There's no question that MasterCard is respected by both retailers and consumers who prefer the ease and convenience -- and the security -- of using a credit or debit card and not carrying cash. With further emphasis on payment processing, it was able to report a 13% increase in revenues in the latest quarter to $3.1 billion as switched transactions surged 17% to 16 billion.

MA Dividend Chart

MA Dividend data by YCharts.

Year to date, MasterCard has paid out nearly a half billion in dividends. While its yield is a parsimonious 0.7% annually, the card issuer has only been paying a dividend for just over a decade since it went public, and it has shown remarkable resilience: Over the past five years, Mastercard has taken to regularly increasing that payout.

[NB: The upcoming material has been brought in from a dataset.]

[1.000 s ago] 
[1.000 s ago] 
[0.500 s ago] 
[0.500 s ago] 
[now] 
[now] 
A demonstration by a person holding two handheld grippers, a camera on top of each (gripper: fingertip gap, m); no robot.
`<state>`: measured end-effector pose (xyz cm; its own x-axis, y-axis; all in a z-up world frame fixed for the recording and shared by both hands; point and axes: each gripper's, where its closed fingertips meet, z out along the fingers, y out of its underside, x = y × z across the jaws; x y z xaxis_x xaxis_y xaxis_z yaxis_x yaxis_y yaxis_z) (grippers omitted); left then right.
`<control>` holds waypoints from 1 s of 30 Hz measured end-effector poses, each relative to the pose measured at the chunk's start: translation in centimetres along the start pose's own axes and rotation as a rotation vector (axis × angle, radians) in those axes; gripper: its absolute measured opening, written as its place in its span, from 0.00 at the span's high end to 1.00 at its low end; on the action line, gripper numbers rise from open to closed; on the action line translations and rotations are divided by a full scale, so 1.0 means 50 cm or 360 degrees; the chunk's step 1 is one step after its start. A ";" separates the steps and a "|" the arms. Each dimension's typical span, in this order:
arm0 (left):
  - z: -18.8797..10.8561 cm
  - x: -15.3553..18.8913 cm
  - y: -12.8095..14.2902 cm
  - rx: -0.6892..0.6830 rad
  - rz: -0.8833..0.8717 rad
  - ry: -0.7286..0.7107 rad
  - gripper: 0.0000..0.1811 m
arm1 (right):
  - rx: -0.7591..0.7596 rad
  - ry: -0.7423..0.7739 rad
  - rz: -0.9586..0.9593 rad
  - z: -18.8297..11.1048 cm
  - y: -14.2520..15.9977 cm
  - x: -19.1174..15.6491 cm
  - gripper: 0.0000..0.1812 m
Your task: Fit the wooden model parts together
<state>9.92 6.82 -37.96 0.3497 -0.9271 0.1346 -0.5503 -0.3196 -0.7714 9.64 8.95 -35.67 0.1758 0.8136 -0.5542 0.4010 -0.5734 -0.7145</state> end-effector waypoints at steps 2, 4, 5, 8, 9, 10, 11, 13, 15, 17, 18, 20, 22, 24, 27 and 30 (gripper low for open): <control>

It might not be the biggest payer, but investors should expect it to continue to be a consistent one.

hand holding a beaker

Image source: Getty Images.

Pfizer

Drug company Pfizer was the poster child for the patent cliff, that period of time immediately following the loss of patent protection on a lucrative drug. Its cholesterol-fighting drug Lipitor had once generated as much as $13 billion annually for the pharmaceutical company, but it has since seen 85% of the drug's revenues wiped out as generics hit the market.

Although the early aughts were a difficult period for Pfizer, the pharma has an incredibly deep portfolio of drug candidates in its pipeline that promises to bring a new period of prosperity to it. Maybe none of those drugs is the next Lipitor, but it will have more than a few billion-dollar blockbusters on its hand. In particular, advanced breast cancer drug Ibrance already posted over $1.5 billion in worldwide sales in the the first six months of the year, while drugs like Eliquis, Xeljanz, and Xtandi have the best chance for helping to carry Pfizer's load.

Pfizer currently pays an attractive dividend of $1.28 per share that currently yields 3.8%, but the memory of the drugmaker's big dividend cut eight years ago, when it bought Wyeth for $68 billion, has left a lingering bad taste in many investors' mouths. It was a smart move for the pharma to take at the time, even as much as it hurt, and it has since returned to raising the payout for investors every year since. There's good reason to expect the pharmaceutical giant won't want to revisit the pain of another dividend cut, so there's lots of runway left for further dividend hikes to come.